How many of the lines below include the word "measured"? Only the number should be given.

=== Begin Enclosure ===

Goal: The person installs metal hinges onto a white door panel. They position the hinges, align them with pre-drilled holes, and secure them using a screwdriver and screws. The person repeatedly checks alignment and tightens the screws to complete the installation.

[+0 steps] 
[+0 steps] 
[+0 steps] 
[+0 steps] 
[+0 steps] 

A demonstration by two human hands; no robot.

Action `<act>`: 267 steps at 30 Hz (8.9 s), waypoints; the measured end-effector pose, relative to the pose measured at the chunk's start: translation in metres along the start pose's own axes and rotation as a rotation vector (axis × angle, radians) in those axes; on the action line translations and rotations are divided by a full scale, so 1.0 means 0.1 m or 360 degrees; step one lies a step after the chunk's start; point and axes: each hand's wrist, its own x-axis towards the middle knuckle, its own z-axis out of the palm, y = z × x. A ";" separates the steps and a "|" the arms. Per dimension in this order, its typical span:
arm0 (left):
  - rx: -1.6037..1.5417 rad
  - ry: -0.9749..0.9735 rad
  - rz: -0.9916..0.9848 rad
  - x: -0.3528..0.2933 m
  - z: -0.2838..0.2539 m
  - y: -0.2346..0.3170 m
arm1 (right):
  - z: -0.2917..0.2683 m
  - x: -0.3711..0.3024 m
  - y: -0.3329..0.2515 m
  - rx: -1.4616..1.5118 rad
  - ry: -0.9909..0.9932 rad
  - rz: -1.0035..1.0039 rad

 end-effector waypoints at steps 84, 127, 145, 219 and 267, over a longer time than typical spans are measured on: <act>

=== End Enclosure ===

= Answer =
2